Task details: From the data that follows, copy every line holding the string "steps".

****************

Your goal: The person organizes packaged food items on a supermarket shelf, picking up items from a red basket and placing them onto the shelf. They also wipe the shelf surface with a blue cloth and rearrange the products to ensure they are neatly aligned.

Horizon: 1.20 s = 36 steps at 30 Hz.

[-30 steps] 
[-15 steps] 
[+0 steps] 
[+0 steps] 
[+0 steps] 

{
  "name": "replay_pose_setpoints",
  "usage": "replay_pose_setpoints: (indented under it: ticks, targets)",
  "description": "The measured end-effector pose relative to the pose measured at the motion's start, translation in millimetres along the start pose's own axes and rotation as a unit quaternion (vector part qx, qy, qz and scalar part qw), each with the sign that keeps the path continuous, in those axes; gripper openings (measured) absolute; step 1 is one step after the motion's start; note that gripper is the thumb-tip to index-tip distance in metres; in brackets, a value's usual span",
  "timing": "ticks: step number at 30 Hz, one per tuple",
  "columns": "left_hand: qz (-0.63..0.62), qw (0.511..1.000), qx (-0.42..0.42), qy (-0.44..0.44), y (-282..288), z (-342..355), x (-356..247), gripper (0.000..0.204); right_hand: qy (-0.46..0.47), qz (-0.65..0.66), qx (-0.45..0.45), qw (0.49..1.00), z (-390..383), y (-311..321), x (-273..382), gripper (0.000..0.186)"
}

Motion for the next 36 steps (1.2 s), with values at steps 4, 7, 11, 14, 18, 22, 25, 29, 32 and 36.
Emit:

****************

Answer for the task:
Horizon: 1.20 s = 36 steps at 30 Hz.
[-30 steps] 
[-15 steps] 
[+0 steps] 
[+0 steps] 
[+0 steps] 
Motion for the next 36 steps (1.2 s), with values at steps 4, 7, 11, 14, 18, 22, 25, 29, 32 and 36.

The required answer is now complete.